La Divine écartée les « hommes » fabriquent un féminin utile à leurs dessins, une femme qu’ils « créent » avec des fleurs, dépossédée de ses prérogatives et de son autonomie, de son essence originale : Blodeuwedd. Lorsque Blodeuwedd prend un amant elle se comporte en femme adultère, pécheresse, mauvaise, suivant les critères patriarcaux, alors qu’en définitive elle ne fait que tenter de retrouver le chemin de son Essence sacrée. Comme dans les mythes de Sumer l’homme sauvage, le « green man », Enkidu, ici l’amant de Blodeuwedd, le chasseur, représente la possibilité, la tentative de renouer avec Sa Nature, restaurer son royaume et sa légitimité. Nous pouvons nous attarder sur un passage qui jusque-là peut sembler très obscur. Nous savons par les textes irlandais que les ébats amoureux de La Morrigane et du Dagda se passent au gué d’une rivière : « Le Dagda avait une maison dans le nord. Il avait cependant rendez-vous de femme cette année-là, à la fête de Samain de la bataille à Glenn Etinn. La rivière Unius de Connaught y gronde au sud. Il vit la femme en Unius en Corann, se lavant, l’un de ses deux pieds à Allod Echae, c’est-à-dire Echumed, devant l’eau au sud, et l’autre à Loscuin devant l’eau, au nord. Elle avait neuf tresses libres sur la tête. Le Dagda lui parla et ils firent une union. Le Lit du Couple est le nom de l’endroit à cause de cela.2 » Passage symbolique d’un lien entre deux rives, de deux fonctions pouvant se rejoindre « au bord de l’eau ». Dans le Mabinoggi la situation « au bord » de la rivière représente la possibilité de tuer Lleu car pour pouvoir le tuer : « on devrait me préparer un bain au bord d’une rivière … 3» puis un pied de chaque côté, l’un sur un bouc l’autre sur une cuve, il pourrait être abattu. En quelque sorte tenter de réinstaurer le lien d’amour et de reconnaissance de l’autre dans son intégrité majeure représente effectivement la possibilité unique de couper court à la montée du mouvement patriarcal car il permettrait la restauration d’un Féminin Sacré dans son entière émanation.

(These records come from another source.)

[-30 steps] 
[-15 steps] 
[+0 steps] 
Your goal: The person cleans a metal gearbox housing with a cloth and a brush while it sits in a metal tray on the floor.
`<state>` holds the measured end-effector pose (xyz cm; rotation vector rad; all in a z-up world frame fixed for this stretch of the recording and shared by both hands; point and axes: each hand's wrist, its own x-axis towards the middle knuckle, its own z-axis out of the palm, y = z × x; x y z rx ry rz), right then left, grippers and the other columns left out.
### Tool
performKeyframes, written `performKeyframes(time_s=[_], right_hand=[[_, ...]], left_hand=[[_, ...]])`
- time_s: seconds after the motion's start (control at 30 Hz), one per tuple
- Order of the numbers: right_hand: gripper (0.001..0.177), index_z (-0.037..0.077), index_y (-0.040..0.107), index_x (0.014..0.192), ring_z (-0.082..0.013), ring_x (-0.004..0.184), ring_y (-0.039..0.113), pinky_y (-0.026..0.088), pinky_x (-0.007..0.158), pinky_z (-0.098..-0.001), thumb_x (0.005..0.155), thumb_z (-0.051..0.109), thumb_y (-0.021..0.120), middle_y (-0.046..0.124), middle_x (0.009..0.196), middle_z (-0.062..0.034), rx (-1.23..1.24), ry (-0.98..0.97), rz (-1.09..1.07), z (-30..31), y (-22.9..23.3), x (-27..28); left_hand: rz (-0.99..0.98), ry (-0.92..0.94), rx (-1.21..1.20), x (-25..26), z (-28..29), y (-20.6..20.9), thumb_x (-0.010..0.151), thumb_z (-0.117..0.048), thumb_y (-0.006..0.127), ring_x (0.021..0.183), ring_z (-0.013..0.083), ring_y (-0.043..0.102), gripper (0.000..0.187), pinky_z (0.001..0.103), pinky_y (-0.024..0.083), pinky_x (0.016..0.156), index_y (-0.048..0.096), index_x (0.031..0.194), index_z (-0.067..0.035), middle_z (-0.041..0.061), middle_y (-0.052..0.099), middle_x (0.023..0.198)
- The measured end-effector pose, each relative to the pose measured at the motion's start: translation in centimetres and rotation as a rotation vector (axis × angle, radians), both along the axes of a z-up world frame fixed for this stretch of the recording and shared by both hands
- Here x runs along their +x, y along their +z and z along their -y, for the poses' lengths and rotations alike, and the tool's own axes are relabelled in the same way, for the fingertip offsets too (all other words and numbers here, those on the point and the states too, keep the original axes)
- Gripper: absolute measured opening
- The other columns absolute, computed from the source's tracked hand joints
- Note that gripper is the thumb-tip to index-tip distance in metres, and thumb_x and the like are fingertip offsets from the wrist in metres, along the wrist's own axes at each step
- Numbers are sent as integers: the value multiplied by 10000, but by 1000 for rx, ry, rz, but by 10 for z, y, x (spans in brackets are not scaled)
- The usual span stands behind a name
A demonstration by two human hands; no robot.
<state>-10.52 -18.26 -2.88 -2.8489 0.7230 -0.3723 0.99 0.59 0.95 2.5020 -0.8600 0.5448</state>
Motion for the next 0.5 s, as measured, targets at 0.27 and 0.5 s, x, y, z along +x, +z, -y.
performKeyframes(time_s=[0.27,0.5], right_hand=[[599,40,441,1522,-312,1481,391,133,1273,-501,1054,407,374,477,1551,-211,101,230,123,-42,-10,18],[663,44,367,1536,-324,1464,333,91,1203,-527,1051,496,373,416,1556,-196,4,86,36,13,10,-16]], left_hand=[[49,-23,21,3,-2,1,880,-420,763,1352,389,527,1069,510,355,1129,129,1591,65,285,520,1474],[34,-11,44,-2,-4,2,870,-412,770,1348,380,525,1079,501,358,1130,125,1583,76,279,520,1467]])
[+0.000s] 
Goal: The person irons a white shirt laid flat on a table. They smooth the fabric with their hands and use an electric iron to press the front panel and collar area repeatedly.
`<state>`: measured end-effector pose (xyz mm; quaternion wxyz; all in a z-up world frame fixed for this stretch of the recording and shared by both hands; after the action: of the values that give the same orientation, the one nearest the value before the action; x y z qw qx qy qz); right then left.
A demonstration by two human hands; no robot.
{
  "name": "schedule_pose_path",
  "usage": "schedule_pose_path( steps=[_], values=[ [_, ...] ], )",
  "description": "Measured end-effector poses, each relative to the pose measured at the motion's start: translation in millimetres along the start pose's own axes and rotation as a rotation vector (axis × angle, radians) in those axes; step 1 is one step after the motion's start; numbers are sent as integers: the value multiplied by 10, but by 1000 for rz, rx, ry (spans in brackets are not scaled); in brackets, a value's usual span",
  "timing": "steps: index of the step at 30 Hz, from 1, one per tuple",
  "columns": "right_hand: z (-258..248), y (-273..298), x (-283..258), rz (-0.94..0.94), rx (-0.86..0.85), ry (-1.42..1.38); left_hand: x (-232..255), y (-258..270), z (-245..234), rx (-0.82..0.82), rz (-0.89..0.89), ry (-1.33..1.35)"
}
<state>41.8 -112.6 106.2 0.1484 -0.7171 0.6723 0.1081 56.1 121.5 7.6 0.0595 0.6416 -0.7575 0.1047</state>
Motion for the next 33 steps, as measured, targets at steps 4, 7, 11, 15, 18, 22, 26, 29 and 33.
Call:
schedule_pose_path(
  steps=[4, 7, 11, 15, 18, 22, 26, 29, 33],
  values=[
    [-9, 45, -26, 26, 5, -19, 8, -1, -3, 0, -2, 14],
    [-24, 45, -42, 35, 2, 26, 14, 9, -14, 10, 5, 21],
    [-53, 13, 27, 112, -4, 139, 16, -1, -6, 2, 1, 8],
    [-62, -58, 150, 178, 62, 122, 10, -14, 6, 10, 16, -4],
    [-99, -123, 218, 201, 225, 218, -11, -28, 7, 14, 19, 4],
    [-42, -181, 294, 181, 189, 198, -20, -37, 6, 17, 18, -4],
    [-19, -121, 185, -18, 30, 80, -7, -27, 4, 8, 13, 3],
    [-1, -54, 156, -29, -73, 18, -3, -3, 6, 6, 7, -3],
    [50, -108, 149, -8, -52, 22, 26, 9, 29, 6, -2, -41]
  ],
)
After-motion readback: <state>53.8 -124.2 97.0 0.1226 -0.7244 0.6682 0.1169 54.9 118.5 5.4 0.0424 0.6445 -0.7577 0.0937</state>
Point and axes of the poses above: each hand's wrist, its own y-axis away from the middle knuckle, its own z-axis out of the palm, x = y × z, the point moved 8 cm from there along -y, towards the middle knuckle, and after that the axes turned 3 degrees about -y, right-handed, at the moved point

Comme dans tous les mythes où la démonisation est aboutie (Mélusine, La ville d’Is etc.) le Féminin se retrouve exclu, égaré, éloigné, relégué dans les nuits sombres, dragon, sorcière, monstre. Ce féminin qui durant des milliers d’années caracolait accompagné d’un lion flamboyant, d’un taureau majestueux se retrouve alors, esseulé, sous la forme d’une chouette, d’un hibou de malheur.chouette-hulotte-chasse-347541

L’épisode du Mabinogi nous livre des précieux renseignements sur les mystères de la Déesse, ses atours, ses magies, sur l’appropriation faite par les mages du patriarcat, mais un article ne suffira pas pour en faire l’étude et ce sera le thème d’une étude ultérieure.

Quoiqu’il en soit nous avons sous les yeux les trames d’un changement graduel de société, y compris dans la société celte qui fut une des moins touchée par l’invertion. Nous avons aussi des indications précises sur l’impact de ces postures psychiques et sur les méandres de notre âme qui virevolte, subie, se rebelle ou cherche les chemins de son Essence. Les pistes qui mènent aux sources du Féminin sacré se révèlent douloureuses et sombres, cependant elles mènent toutes en un lieu de joie, de vie, un Sydhe, une île aux Pommiers … Et ce lieu aux Arbres sacrés de la Déesse nous le trouvons de Sumer à la Grèce, de Catal Höyük à l’Irlande …

  • Françoise Gange, Les Dieux menteurs
  1. Sylvie Verchère Merle, Le Féminin solaire dans la mythologie, Du Cygne, 2016.
  2. Guyonvarc’h, Textes Mythologiques Irlandais, Ogam Celticum, I, 1, P. 53.
  3. Y. Lambert, Les Quatre branches du Mabinogi, Gallimard, P. 114.